J’ai demandé où était la gare. Et à la gare, j’ai demandé où était le train pour Bourges. Les gens ne savaient pas où c’était, alors j’ai pris un billet de TGV pour Paris le soir même. Il m’a couté 132 €, je ne voulais pas voyager sans billet, j’avais bien trop peur de me faire arreter et renvoyer en Italie.
je suis arrivé à Paris le soir à 19h42, je n’arrivais pas à croire que j’étais à Paris quand je suis descendu du train.
Et à Paris, qu’est ce que tu as fait, Arsène ?
Je n’avais plus d’argent, alors j'ai passé les deux premières nuits dehors,
Ensuite, vous avez pu me contacter et recharger mon téléphone. J'ai téléphoné à un ami qui a pu m'héberger.
Et en Italie, tu n’as pas essayé d’appeler tes amis, de nous appeler ? nous avons tenté de te joindre, de notre côté.
Si, mais je ne pouvais joindre personne, mon téléphone ne passait pas. Et je n’ai pas reçu d’appels.
Et ensuite ?
Ensuite j’ai été voir le Gisti et l’ATMF mais c’était la veille de leur fermeture et ils n’ont pas pu me recevoir, il y avait trop de monde. J’ai finalement pu rencontrer France Terre d’Asile et faire quelques démarches, puis je suis rentré à Bourges quelques jours après.
Quand j’ai revu G et P à ma descente du bus, mon coeur s’est vraiment serré.
Tu es dans quel état d'esprit maintenant ? Comment envisages-tu l'avenir ?
J’espère que je ne serai pas à nouveau placé en procédure Dublin ; c’est trop dur, ce que j’ai vécu en Italie, j’ai fait des photos pour montrer comment j’ai vécu tout ce temps.
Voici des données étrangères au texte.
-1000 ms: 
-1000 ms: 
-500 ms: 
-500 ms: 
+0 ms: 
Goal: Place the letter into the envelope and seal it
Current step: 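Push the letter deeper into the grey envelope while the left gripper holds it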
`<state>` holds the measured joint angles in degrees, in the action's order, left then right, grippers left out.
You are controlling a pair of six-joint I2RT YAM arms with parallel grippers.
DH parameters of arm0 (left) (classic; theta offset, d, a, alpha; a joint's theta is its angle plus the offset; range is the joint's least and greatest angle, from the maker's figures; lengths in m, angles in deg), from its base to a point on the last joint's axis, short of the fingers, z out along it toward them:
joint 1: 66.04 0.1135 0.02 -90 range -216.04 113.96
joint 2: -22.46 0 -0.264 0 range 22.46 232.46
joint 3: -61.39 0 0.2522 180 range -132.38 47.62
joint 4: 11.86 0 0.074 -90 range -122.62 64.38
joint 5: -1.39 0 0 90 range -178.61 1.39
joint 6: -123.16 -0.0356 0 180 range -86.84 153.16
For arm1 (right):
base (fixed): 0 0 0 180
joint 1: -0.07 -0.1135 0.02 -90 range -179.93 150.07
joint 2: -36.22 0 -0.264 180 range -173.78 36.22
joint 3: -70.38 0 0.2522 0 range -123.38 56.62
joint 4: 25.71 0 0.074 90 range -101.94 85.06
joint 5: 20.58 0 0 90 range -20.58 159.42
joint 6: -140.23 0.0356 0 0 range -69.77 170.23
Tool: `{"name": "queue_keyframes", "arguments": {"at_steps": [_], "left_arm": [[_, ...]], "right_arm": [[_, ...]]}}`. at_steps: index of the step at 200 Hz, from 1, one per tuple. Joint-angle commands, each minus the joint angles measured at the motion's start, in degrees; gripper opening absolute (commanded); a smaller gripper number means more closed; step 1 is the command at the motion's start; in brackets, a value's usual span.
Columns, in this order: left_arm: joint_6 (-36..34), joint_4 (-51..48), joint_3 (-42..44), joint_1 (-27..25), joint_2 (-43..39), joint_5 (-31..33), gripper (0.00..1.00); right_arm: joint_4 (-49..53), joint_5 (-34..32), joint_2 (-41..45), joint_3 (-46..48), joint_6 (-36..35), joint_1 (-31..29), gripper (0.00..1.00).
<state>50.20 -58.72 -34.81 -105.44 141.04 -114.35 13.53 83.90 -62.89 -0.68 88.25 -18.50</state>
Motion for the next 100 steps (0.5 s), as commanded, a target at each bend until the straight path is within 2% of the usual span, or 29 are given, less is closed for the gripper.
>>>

J’ai tenté de faire ma demande là bas, puisque c’était le pays qui devait la recevoir. J’ai accepté mon transfert, je me suis rendu dans le centre qu’on m a assigné. Mais l’Italie m’a rejeté.
Si on me transfert à nouveau, cette fois je refuserai ; Je demanderai à être rapatrié au Congo, comme la loi le prévoit, même si c’est la mort qui m y attend.
A tout prendre, je préfère mourir auprès de mes enfants."
La dernière fois que j’avais vu Arsène avant sa déportation vers l’Italie, il m’avait parlé de son garçon, agé d’une dizaine d’année, resté au Congo avec sa maman, sa petite sœur. Il s’inquiétait beaucoup car il avait de la fièvre.
Ce soir, Arsène m’a reparlé de ses enfants, qui pleurent car il leur manque. C’est grace à ses enfants que j’ai retrouvé Arsène, Arsène qui avait posté, dès son retour en France, cette phrase, sous leur photo : « Papa est là ».